=== What you have to do ===
In the listing that follows, the lines starting at the one containing "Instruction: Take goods" and ending at the one containing "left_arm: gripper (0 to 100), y" are to be returned exactly, both boundary lines included, and no others.

=== Material provided ===
- - -
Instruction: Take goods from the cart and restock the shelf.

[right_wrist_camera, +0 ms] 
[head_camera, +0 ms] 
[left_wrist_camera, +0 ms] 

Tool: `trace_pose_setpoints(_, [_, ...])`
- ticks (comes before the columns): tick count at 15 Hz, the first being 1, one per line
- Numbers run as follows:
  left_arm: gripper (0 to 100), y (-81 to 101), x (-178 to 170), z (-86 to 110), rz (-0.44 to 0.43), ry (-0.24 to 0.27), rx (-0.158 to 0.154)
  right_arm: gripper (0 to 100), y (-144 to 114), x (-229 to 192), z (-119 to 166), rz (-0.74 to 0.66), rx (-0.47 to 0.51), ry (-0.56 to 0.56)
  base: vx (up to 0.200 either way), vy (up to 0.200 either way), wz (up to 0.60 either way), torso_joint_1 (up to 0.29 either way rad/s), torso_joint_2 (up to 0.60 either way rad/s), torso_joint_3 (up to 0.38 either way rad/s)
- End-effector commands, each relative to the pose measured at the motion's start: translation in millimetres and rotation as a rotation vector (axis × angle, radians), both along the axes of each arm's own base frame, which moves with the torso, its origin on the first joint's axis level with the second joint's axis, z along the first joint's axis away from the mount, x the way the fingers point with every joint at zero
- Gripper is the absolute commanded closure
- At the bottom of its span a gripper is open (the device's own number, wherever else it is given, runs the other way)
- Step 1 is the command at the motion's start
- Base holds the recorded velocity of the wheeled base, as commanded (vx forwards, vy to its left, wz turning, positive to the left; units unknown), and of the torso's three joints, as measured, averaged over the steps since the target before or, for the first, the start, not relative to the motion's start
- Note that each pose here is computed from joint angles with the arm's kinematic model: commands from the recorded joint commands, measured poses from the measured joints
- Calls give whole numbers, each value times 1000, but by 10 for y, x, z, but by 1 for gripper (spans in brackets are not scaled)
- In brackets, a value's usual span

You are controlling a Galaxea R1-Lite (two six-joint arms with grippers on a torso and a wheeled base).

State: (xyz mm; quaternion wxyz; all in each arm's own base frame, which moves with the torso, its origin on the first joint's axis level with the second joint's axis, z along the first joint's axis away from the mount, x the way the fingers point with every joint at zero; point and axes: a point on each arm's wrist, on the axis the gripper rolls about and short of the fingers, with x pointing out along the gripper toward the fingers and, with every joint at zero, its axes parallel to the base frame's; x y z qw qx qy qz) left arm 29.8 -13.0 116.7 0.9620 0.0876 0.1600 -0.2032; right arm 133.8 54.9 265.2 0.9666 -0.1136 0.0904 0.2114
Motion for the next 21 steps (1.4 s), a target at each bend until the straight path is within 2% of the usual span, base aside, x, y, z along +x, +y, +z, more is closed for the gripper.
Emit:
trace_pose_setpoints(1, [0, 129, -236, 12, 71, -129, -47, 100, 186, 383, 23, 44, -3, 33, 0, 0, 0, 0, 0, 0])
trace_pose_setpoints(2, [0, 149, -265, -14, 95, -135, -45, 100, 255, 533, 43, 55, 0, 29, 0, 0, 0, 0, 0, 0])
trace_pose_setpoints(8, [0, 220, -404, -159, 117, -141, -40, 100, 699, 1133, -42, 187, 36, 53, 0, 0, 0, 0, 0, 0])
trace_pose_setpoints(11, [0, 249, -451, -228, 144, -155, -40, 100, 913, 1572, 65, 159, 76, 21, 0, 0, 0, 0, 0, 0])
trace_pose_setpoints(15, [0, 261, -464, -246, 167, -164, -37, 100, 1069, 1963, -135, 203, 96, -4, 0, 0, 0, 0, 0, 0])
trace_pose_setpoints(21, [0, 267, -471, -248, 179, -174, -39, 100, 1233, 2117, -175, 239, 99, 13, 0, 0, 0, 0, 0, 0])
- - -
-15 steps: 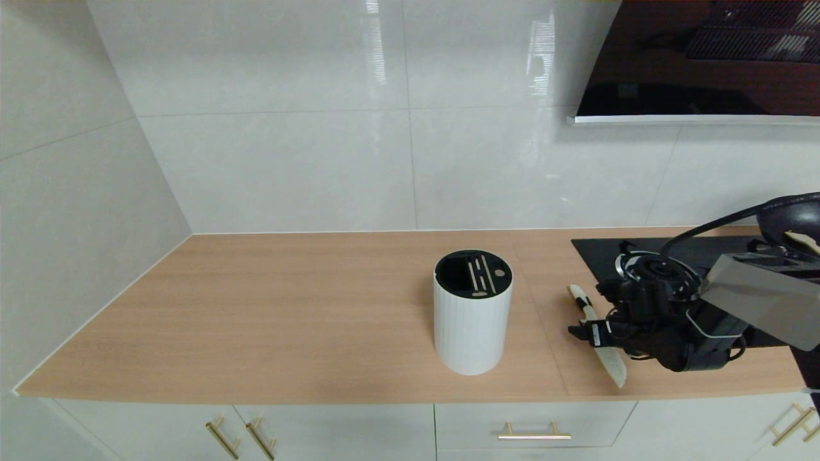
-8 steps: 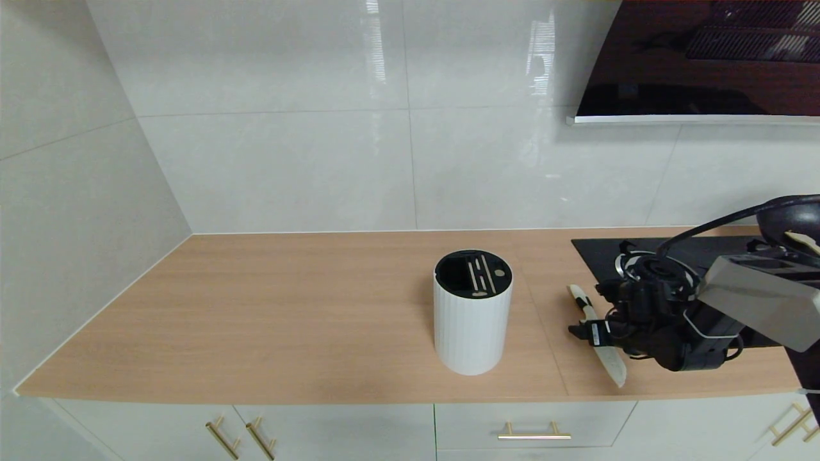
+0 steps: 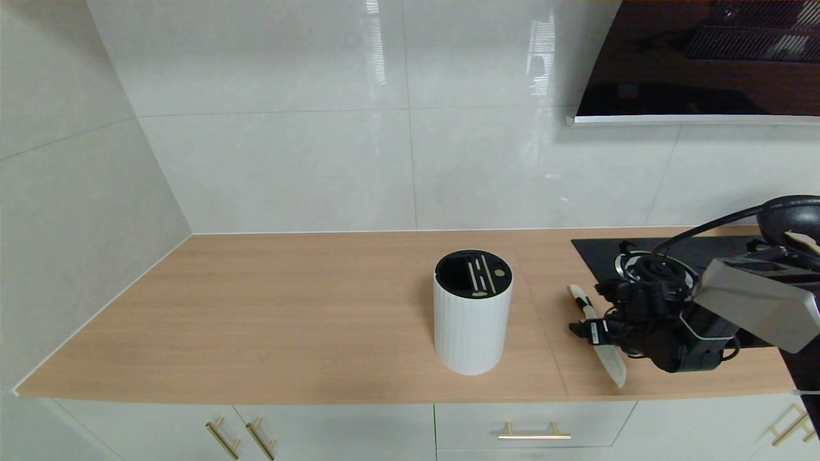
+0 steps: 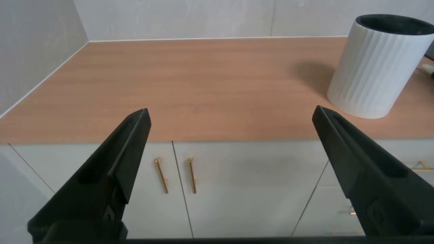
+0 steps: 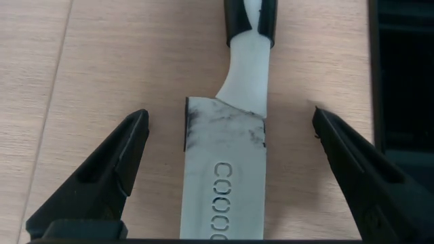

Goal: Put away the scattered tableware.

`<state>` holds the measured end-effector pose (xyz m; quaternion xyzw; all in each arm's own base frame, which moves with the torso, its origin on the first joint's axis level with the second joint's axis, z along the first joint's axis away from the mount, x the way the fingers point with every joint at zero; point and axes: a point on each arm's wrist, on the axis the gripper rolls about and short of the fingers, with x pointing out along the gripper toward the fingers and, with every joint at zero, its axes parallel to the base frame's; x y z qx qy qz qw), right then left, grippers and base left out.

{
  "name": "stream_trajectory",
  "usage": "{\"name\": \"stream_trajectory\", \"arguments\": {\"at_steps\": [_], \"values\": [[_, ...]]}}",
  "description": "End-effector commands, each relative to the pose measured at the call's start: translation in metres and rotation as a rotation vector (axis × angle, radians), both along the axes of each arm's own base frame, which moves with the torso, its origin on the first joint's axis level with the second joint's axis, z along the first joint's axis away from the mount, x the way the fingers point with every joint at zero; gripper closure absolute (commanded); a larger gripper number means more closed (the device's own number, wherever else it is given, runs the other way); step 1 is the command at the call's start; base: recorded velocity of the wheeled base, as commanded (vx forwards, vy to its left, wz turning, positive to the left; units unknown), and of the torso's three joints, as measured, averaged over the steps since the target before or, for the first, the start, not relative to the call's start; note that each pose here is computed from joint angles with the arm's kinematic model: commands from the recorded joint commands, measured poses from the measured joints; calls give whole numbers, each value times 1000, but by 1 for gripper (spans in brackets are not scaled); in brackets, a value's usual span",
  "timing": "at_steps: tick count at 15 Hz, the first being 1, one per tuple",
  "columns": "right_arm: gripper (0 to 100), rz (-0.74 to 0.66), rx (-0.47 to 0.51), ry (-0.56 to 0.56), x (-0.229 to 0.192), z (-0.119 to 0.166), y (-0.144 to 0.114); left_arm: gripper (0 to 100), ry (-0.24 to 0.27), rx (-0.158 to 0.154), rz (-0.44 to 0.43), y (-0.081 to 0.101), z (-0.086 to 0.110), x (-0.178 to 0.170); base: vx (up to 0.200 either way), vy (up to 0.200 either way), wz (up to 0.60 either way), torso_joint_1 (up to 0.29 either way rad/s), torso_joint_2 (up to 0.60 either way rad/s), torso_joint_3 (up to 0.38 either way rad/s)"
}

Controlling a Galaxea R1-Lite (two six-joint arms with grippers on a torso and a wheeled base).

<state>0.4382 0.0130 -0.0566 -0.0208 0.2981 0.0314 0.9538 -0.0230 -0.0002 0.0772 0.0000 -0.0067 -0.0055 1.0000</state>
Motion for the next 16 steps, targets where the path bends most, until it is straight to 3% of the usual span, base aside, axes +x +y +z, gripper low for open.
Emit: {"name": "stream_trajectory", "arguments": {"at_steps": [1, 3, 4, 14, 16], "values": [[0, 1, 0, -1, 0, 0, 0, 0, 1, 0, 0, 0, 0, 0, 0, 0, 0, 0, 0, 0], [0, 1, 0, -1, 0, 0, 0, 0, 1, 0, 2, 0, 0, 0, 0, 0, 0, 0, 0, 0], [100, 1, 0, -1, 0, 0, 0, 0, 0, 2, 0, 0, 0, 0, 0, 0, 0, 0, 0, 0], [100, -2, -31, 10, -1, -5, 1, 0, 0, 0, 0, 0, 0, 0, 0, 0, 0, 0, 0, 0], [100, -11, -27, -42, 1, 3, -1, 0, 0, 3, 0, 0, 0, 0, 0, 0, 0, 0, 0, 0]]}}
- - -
=== Reply ===
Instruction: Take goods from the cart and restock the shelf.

[right_wrist_camera, +0 ms] 
[head_camera, +0 ms] 
[left_wrist_camera, +0 ms] 

Tool: `trace_pose_setpoints(_, [_, ...])`
- ticks (comes before the columns): tick count at 15 Hz, the first being 1, one per line
- Numbers run as follows:
  left_arm: gripper (0 to 100), y (-81 to 101), x (-178 to 170), z (-86 to 110), rz (-0.44 to 0.43), ry (-0.24 to 0.27), rx (-0.158 to 0.154)

Now the exercise is complete.